## What the task asks
Entries follow. Set all of them down as they stand.

## Input data
^^^^^^^^^^^^^^^^

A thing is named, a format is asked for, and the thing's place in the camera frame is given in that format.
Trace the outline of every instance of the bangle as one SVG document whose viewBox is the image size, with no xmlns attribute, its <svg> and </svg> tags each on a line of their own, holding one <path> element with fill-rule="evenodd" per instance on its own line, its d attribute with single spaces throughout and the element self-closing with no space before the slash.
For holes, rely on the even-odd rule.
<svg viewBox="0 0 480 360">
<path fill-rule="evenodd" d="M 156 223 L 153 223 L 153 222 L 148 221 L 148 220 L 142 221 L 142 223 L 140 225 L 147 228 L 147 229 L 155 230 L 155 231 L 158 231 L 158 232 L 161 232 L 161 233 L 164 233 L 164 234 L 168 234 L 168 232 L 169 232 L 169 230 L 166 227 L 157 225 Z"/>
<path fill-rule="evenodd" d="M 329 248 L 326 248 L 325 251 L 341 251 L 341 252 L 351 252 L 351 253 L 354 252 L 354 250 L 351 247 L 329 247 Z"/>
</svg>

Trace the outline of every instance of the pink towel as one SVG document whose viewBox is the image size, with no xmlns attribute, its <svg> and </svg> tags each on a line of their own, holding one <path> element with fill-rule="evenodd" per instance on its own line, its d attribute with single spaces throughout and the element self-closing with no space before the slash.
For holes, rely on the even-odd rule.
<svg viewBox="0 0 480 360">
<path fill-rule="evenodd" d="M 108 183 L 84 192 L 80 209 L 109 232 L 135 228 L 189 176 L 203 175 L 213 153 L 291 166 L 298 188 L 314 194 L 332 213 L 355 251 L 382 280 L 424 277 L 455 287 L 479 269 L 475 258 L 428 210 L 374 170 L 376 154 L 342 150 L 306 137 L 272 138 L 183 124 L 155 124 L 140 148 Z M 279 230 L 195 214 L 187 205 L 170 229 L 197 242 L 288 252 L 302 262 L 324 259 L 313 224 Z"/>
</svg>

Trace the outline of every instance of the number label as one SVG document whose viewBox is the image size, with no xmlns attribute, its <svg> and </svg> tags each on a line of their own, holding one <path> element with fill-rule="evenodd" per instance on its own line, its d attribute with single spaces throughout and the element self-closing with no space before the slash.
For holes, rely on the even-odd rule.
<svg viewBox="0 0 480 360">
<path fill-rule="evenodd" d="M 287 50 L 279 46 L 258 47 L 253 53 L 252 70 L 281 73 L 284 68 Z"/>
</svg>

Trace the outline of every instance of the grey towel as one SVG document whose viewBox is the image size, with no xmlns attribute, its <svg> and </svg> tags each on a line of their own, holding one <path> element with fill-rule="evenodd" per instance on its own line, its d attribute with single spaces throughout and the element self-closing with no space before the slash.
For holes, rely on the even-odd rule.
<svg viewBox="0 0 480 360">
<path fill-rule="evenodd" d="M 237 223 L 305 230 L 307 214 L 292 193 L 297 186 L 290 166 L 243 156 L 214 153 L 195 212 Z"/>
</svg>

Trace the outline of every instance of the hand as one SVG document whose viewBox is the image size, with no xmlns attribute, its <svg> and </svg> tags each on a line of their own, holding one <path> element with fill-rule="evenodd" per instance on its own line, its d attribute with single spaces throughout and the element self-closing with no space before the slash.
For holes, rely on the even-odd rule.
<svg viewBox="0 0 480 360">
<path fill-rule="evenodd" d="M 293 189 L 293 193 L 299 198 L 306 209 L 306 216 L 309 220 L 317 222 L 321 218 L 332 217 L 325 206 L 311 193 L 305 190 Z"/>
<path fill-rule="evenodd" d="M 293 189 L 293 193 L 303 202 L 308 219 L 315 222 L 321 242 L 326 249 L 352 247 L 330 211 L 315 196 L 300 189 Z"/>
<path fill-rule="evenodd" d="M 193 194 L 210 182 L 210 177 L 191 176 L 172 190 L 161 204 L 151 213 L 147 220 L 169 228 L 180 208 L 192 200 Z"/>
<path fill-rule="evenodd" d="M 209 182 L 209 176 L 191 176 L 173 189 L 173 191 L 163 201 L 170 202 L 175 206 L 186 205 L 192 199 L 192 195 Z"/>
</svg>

^^^^^^^^^^^^^^^^

## Task output
A thing is named, a format is asked for, and the thing's place in the camera frame is given in that format.
Trace the outline of every instance of the bangle as one SVG document whose viewBox is the image size, with no xmlns attribute, its <svg> and </svg> tags each on a line of their own, holding one <path> element with fill-rule="evenodd" per instance on its own line, its d attribute with single spaces throughout and the element self-closing with no space before the slash.
For holes, rely on the even-odd rule.
<svg viewBox="0 0 480 360">
<path fill-rule="evenodd" d="M 156 223 L 153 223 L 153 222 L 148 221 L 148 220 L 142 221 L 142 223 L 140 225 L 147 228 L 147 229 L 155 230 L 155 231 L 158 231 L 158 232 L 161 232 L 161 233 L 164 233 L 164 234 L 168 234 L 168 232 L 169 232 L 169 230 L 166 227 L 157 225 Z"/>
<path fill-rule="evenodd" d="M 329 248 L 326 248 L 325 251 L 341 251 L 341 252 L 351 252 L 351 253 L 354 252 L 354 250 L 351 247 L 329 247 Z"/>
</svg>

Trace the outline of every instance of the pink towel as one SVG document whose viewBox is the image size, with no xmlns attribute, its <svg> and </svg> tags each on a line of their own, holding one <path> element with fill-rule="evenodd" per instance on its own line, its d attribute with single spaces throughout and the element self-closing with no space before the slash.
For holes, rely on the even-odd rule.
<svg viewBox="0 0 480 360">
<path fill-rule="evenodd" d="M 108 183 L 84 192 L 80 209 L 109 232 L 135 228 L 189 176 L 203 175 L 213 153 L 291 166 L 298 188 L 314 194 L 332 213 L 355 251 L 382 280 L 424 277 L 455 287 L 479 269 L 475 258 L 428 210 L 374 170 L 376 154 L 342 150 L 306 137 L 272 138 L 183 124 L 155 124 L 140 148 Z M 279 230 L 195 214 L 187 205 L 170 229 L 197 242 L 288 252 L 302 262 L 324 259 L 313 224 Z"/>
</svg>

Trace the outline of every instance of the number label as one SVG document whose viewBox is the image size, with no xmlns attribute, its <svg> and </svg> tags each on a line of their own, holding one <path> element with fill-rule="evenodd" per instance on its own line, its d attribute with single spaces throughout and the element self-closing with no space before the slash.
For holes, rely on the even-odd rule.
<svg viewBox="0 0 480 360">
<path fill-rule="evenodd" d="M 287 50 L 279 46 L 258 47 L 253 53 L 252 70 L 281 73 L 284 68 Z"/>
</svg>

Trace the outline of every instance of the grey towel as one SVG document whose viewBox is the image size, with no xmlns attribute, its <svg> and </svg> tags each on a line of their own, holding one <path> element with fill-rule="evenodd" per instance on its own line, its d attribute with single spaces throughout and the element self-closing with no space before the slash.
For holes, rely on the even-odd rule.
<svg viewBox="0 0 480 360">
<path fill-rule="evenodd" d="M 237 223 L 305 230 L 307 214 L 292 193 L 297 186 L 290 166 L 243 156 L 214 153 L 195 212 Z"/>
</svg>

Trace the outline of every instance of the hand as one SVG document whose viewBox is the image size, with no xmlns attribute, its <svg> and </svg> tags each on a line of their own, holding one <path> element with fill-rule="evenodd" per instance on its own line, its d attribute with single spaces throughout and the element self-closing with no space before the slash.
For holes, rely on the even-odd rule.
<svg viewBox="0 0 480 360">
<path fill-rule="evenodd" d="M 293 189 L 293 193 L 299 198 L 306 209 L 306 216 L 309 220 L 317 222 L 321 218 L 332 217 L 325 206 L 311 193 L 305 190 Z"/>
<path fill-rule="evenodd" d="M 293 189 L 293 193 L 303 202 L 308 219 L 315 222 L 321 242 L 326 249 L 352 247 L 330 211 L 315 196 L 300 189 Z"/>
<path fill-rule="evenodd" d="M 193 194 L 210 182 L 210 177 L 191 176 L 172 190 L 161 204 L 151 213 L 147 220 L 169 228 L 180 208 L 192 200 Z"/>
<path fill-rule="evenodd" d="M 209 182 L 209 176 L 191 176 L 173 189 L 173 191 L 163 201 L 170 202 L 175 206 L 186 205 L 192 199 L 192 195 Z"/>
</svg>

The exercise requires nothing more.